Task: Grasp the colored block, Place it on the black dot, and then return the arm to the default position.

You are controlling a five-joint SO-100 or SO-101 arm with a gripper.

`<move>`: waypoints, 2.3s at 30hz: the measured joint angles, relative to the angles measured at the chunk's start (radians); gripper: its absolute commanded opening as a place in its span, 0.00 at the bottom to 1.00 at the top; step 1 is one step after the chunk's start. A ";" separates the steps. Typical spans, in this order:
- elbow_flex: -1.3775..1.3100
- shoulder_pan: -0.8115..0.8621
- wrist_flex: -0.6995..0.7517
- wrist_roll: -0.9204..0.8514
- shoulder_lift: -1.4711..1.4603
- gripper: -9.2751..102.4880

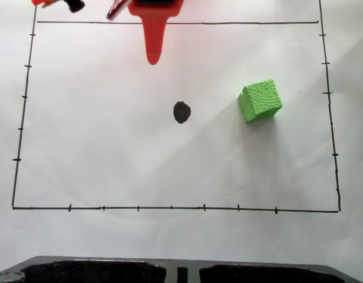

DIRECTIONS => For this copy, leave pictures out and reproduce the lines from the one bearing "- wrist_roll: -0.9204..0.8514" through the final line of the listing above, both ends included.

ANSWER FOR THIS EXERCISE =>
- wrist_roll: -0.9204..0.8514
- shoulder_lift: -1.4711..1.4603
- gripper: -9.2751..102.4880

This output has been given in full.